(Work to be completed)
Pull out all lines from the listing below in which the word "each" appears.

┏━━

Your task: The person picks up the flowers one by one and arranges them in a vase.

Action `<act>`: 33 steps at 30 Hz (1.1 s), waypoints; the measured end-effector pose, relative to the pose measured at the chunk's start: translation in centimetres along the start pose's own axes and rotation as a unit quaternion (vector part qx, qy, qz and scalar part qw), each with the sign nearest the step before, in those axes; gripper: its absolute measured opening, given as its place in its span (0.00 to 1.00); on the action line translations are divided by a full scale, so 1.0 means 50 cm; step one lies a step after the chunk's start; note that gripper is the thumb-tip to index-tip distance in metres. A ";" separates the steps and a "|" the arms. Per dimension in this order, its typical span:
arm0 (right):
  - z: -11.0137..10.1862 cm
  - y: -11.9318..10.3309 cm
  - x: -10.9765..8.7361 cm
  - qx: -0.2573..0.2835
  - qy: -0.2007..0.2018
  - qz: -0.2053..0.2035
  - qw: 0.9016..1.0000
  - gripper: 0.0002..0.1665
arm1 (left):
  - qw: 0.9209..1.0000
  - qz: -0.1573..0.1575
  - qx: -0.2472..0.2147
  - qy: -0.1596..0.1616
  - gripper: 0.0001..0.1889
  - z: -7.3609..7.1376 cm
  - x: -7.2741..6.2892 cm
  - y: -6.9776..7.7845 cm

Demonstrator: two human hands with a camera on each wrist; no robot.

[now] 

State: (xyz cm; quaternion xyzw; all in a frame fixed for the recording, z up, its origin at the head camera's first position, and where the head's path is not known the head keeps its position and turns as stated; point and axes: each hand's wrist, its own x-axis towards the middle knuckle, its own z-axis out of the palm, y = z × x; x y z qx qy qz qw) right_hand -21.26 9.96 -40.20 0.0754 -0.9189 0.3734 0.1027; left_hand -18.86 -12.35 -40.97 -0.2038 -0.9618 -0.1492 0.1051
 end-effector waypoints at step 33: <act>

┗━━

(Worked solution)
Action `<act>`: 33 steps at 30 Hz (1.1 s), waypoints; the measured end-effector pose, relative to the pose measured at the chunk's start: translation in centimetres along the start pose's own axes and rotation as a unit quaternion (vector part qx, qy, qz and scalar part qw), each with the sign nearest the step before, in those axes; gripper: its absolute measured opening, given as its place in its span (0.00 to 1.00); on the action line translations are divided by a full scale, so 1.0 means 50 cm; step one lies a step after the chunk's start; note that gripper is the thumb-tip to index-tip distance in metres. A ";" separates the steps and a "|" the arms. Per dimension in this order, its typical span:
Demonstrator: two human hands with a camera on each wrist; no robot.
State: (xyz cm; quaternion xyzw; all in a frame fixed for the recording, z up, its origin at the head camera's first position, and where the head's path is not known the head keeps its position and turns as stated; point and axes: each hand's wrist, its own x-axis towards the middle knuckle, its own z-axis out of the palm, y = z × x; x y z qx qy qz qw) right_hand -21.26 9.96 -40.20 0.0754 -0.9189 0.3734 0.1027; left_hand -18.86 -12.35 -40.97 -0.2038 -0.9618 -0.1492 0.1051

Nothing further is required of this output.